What to produce: Look below for the line with "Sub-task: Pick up" and the line with "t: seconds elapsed"; repeat exactly those two lines and all lines between them, but no pictures.

Supplied material:
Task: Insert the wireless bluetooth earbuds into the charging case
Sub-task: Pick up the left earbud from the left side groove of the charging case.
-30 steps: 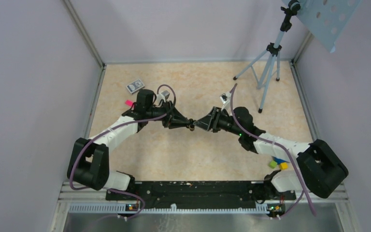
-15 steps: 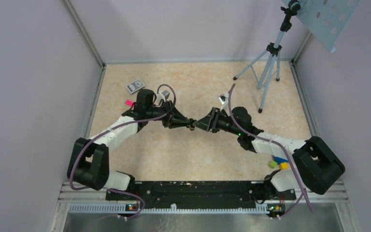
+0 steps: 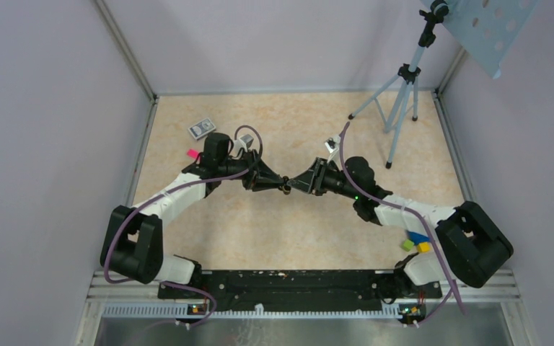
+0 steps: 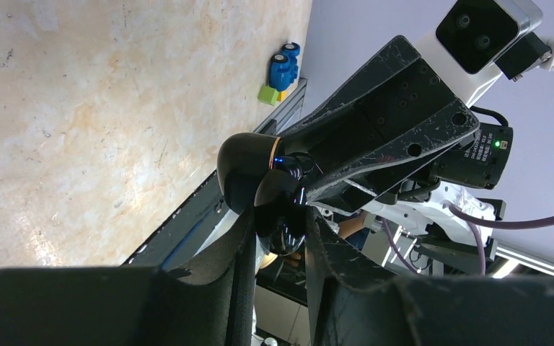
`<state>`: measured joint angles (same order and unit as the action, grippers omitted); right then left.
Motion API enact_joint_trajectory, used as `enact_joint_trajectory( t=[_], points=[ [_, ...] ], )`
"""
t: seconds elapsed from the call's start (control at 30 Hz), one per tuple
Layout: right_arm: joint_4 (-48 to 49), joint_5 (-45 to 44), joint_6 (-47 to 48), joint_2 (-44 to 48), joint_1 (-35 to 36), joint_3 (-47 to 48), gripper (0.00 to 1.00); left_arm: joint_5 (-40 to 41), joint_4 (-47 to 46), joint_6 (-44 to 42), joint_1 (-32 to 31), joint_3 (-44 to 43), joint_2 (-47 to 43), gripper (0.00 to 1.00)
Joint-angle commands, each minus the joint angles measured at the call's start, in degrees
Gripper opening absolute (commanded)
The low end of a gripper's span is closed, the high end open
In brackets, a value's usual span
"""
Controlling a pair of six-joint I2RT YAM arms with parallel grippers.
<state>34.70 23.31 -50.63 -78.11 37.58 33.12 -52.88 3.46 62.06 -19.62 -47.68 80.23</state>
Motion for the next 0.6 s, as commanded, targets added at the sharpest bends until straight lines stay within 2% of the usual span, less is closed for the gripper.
enact_joint_trajectory(
  t=[0.0,0.3,0.4,0.57],
  points=[
    [2.3,0.0,1.0,0.5,-0.8,2.8,0.31,-0.8,-2.6,0.3,-0.2,-1.0,-0.9,0.00],
    [1.6,-0.3,1.1,2.5,-0.8,2.6,0.18,-0.8,-2.4,0.0,-0.1,-0.8,-1.3,0.00],
    [-2.2,-0.9,3.5,5.1,-0.8,3.1,0.11,-0.5,-1.5,-1.0,-0.1,-1.5,-1.4,0.00],
    [-11.2,-2.5,9.4,10.0,-0.8,4.6,0.08,0.4,2.0,-3.7,-0.1,-3.8,-0.5,0.00]
  ],
)
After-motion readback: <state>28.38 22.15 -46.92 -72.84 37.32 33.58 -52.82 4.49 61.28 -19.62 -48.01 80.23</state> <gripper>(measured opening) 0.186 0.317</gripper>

Result for this exercise:
Sub-task: Pick up the left earbud from the left side groove of the charging case.
-30 steps: 
-15 steps: 
+0 steps: 
+0 steps: 
`<state>`: measured joint angles (same order and unit as the action, grippers omitted); right then left.
Motion API enact_joint_trajectory, used as `enact_joint_trajectory( t=[_], points=[ [_, ...] ], )`
"""
t: seconds elapsed from the call's start (control at 30 Hz), one per tuple

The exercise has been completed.